Suppression of ß1-integrin in gonadotropin-releasing hormone cells disrupts migration and axonal extension resulting in severe reproductive alterations.

Reproduction in mammals is dependent on the function of hypothalamic neurons whose axons project to the hypothalamic median eminence (ME) where they release gonadotropin-releasing hormone (GnRH) into a specialized capillary network for delivery to the anterior pituitary. These neurons originate prenatally in the nasal placode and migrate into the forebrain along the olfactory-vomeronasal nerves. The complex developmental events leading to the correct establishment of the GnRH system are tightly regulated by the specific spatiotemporal expression patterns of guidance cues and extracellular matrix molecules, the functions of which, in part, are mediated by their binding to ß1-subunit-containing integrins. To determine the biological role of these cell-surface proteins in reproduction, Cre/LoxP technology was used to generate GnRH neuron-specific ß1-integrin conditional KO (GnRH-Itgb1(-/-)) mice. Loss of ß1-integrin signaling impaired migration of GnRH neurons, their axonal extension to the ME, timing of pubertal onset, and fertility in these mice. These results identify ß1-integrin as a gene involved in normal development of the GnRH system and demonstrate a fundamental role for this protein in acquisition of normal reproductive competence in female mice.
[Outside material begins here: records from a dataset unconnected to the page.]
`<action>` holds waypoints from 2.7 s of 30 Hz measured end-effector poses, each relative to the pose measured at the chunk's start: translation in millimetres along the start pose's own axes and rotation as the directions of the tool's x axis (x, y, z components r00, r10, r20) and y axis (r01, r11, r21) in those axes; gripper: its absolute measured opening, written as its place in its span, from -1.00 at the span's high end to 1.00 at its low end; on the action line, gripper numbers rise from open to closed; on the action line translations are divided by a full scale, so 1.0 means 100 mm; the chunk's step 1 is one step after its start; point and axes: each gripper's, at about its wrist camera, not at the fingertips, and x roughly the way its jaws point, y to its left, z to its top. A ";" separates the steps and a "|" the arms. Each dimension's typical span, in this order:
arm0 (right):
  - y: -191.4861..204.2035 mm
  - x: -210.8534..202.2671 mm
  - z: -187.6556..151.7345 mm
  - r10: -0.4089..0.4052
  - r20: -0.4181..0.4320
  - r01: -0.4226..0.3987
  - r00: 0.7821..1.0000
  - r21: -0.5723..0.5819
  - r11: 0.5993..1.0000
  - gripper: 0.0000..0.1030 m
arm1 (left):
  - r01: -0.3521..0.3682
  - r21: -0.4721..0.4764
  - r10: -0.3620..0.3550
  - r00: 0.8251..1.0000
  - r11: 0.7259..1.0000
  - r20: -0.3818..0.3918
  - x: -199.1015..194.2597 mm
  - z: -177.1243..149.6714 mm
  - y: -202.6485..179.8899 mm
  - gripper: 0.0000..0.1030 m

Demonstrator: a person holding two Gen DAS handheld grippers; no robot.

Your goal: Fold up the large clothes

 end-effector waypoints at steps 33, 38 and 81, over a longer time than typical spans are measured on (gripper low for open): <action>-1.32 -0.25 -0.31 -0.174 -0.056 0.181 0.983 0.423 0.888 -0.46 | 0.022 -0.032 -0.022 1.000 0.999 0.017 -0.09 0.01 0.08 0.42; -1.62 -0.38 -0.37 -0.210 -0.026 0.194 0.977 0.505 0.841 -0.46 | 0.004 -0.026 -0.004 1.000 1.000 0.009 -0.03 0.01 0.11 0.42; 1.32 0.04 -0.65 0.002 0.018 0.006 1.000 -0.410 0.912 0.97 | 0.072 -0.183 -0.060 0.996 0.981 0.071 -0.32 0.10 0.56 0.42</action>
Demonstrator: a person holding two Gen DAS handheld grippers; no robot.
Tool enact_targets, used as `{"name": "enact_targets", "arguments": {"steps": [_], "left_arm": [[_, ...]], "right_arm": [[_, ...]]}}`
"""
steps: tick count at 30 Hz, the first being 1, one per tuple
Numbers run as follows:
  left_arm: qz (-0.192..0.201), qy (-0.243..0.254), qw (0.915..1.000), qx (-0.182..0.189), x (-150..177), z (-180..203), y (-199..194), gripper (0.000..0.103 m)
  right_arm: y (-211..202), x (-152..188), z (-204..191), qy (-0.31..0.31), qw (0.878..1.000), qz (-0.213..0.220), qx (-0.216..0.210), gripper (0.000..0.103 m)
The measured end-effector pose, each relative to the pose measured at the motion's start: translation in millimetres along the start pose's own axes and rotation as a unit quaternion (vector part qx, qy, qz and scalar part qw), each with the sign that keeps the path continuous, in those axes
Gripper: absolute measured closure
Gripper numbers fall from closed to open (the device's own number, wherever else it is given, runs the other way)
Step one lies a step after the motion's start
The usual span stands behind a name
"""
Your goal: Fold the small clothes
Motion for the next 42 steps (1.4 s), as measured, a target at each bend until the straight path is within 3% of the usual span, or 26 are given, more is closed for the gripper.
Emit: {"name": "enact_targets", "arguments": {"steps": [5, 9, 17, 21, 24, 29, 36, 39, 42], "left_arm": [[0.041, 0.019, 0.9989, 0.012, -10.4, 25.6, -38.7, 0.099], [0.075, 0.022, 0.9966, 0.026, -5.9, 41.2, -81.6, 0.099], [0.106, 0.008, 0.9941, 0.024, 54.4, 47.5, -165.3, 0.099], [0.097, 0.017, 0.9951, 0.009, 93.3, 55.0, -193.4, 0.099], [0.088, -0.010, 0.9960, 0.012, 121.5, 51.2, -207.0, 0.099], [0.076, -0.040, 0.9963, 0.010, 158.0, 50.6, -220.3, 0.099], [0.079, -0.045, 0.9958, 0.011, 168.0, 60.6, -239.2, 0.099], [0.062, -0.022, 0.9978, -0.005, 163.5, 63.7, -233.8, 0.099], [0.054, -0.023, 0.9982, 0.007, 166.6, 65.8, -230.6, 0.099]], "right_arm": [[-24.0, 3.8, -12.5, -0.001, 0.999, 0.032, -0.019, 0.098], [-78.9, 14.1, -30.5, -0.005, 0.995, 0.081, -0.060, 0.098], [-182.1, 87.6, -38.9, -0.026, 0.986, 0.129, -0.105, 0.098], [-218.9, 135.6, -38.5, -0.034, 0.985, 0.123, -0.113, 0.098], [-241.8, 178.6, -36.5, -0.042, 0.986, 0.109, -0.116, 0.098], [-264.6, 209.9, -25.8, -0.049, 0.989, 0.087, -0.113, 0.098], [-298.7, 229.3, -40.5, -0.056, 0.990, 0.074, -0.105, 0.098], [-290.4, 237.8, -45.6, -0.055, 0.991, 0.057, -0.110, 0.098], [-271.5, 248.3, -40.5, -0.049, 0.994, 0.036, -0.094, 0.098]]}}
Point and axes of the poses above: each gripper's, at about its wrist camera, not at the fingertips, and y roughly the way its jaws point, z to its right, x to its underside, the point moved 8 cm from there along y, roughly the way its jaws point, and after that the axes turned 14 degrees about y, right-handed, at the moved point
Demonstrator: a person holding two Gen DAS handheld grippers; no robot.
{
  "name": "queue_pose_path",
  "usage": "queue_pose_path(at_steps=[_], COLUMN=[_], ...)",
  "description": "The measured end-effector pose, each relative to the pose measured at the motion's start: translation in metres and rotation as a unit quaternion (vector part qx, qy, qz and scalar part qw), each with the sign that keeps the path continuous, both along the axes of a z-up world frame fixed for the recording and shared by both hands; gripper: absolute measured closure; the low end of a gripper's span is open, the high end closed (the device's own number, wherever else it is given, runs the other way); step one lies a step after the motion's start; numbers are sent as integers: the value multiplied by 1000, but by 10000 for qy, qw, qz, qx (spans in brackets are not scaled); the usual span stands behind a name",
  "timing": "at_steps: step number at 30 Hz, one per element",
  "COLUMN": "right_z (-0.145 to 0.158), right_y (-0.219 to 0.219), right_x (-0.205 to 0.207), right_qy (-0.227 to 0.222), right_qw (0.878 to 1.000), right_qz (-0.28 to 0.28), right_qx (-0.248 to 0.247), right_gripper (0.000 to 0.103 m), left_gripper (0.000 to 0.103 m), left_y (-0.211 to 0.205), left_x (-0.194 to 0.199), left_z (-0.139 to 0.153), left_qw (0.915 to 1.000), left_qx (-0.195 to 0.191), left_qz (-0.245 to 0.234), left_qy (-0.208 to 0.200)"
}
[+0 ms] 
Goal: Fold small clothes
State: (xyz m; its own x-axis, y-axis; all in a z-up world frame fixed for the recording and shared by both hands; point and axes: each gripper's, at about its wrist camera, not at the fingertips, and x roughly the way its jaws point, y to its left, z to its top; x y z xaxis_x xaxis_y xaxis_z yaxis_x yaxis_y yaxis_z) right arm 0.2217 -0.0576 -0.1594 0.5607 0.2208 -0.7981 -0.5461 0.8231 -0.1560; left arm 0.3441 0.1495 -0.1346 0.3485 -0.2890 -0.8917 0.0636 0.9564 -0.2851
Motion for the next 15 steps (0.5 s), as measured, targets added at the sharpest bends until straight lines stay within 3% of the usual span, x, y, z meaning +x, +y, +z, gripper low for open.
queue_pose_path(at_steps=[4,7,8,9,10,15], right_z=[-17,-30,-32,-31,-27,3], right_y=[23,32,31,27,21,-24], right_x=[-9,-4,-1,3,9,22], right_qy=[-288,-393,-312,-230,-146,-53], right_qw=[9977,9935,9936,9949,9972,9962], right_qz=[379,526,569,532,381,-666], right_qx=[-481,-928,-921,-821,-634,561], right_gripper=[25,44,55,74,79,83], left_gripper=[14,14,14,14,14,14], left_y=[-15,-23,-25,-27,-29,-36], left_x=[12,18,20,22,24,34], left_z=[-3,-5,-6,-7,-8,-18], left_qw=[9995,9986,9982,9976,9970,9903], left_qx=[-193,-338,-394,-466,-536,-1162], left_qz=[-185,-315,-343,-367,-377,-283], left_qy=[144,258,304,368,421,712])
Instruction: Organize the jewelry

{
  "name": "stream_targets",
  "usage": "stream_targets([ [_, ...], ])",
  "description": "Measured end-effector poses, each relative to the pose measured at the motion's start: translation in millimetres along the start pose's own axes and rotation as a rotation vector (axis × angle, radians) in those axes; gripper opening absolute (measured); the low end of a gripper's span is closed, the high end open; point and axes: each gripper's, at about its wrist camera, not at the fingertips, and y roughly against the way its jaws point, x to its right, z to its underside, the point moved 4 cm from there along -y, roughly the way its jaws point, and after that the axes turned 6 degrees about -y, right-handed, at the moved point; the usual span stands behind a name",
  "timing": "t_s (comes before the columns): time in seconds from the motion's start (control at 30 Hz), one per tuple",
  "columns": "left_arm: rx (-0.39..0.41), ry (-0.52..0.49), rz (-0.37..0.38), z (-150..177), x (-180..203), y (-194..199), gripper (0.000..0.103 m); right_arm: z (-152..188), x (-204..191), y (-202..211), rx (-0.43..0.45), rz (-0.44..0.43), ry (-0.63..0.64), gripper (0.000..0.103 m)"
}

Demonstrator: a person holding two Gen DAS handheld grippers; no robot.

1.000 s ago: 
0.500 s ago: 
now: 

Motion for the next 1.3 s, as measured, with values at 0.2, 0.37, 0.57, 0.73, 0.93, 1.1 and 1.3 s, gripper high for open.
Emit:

Dysregulation of Semaphorin7A/ß1-integrin signaling leads to defective GnRH-1 cell migration, abnormal gonadal development and altered fertility.

Reproduction in mammals is dependent on the function of specific neurons that secrete gonadotropin-releasing hormone-1 (GnRH-1). These neurons originate prenatally in the nasal placode and migrate into the forebrain along the olfactory-vomeronasal nerves. Alterations in this migratory process lead to defective GnRH-1 secretion, resulting in heterogeneous genetic disorders such as idiopathic hypogonadotropic hypogonadism (IHH), and other reproductive diseases characterized by the reduction or failure of sexual competence. Combining mouse genetics with in vitro models, we demonstrate that Semaphorin 7A (Sema7A) is essential for the development of the GnRH-1 neuronal system. Loss of Sema7A signaling alters the migration of GnRH-1 neurons, resulting in significantly reduced numbers of these neurons in the adult brain as well as in reduced gonadal size and subfertility. We also show that GnRH-1 cells differentially express the Sema7 receptors ß1-integrin and Plexin C1 as a function of their migratory stage, whereas the ligand is robustly expressed along developing olfactory/vomeronasal fibers. Disruption of Sema7A function in vitro inhibits ß1-integrin-mediated migration. Analysis of Plexin C1(-/-) mice did not reveal any difference in the migratory process of GnRH-1 neurons, indicating that Sema7A mainly signals through ß1-integrin to regulate GnRH-1 cell motility. In conclusion, we have identified Sema7A as a gene implicated in the normal development of the GnRH-1 system in mice and as a genetic marker for the elucidation of some forms of GnRH-1 deficiency in humans.

Semaphorin 4D regulates gonadotropin hormone-releasing hormone-1 neuronal migration through PlexinB1-Met complex.

In mammals, reproduction is dependent on specific neurons secreting the neuropeptide gonadotropin hormone-releasing hormone-1 (GnRH-1). These cells originate during embryonic development in the olfactory placode and migrate into the forebrain, where they become integral members of the hypothalamic-pituitary-gonadal axis. This migratory process is regulated by a wide range of guidance cues, which allow GnRH-1 cells to travel over long distances to reach their appropriate destinations. The Semaphorin4D (Sema4D) receptor, PlexinB1, is highly expressed in the developing olfactory placode, but its function in this context is still unknown. Here, we demonstrate that PlexinB1-deficient mice exhibit a migratory defect of GnRH-1 neurons, resulting in reduction of this cell population in the adult brain. Moreover, Sema4D promotes directional migration in GnRH-1 cells by coupling PlexinB1 with activation of the Met tyrosine kinase (hepatocyte growth factor receptor). This work identifies a function for PlexinB1 during brain development and provides evidence that Sema4D controls migration of GnRH-1 neurons.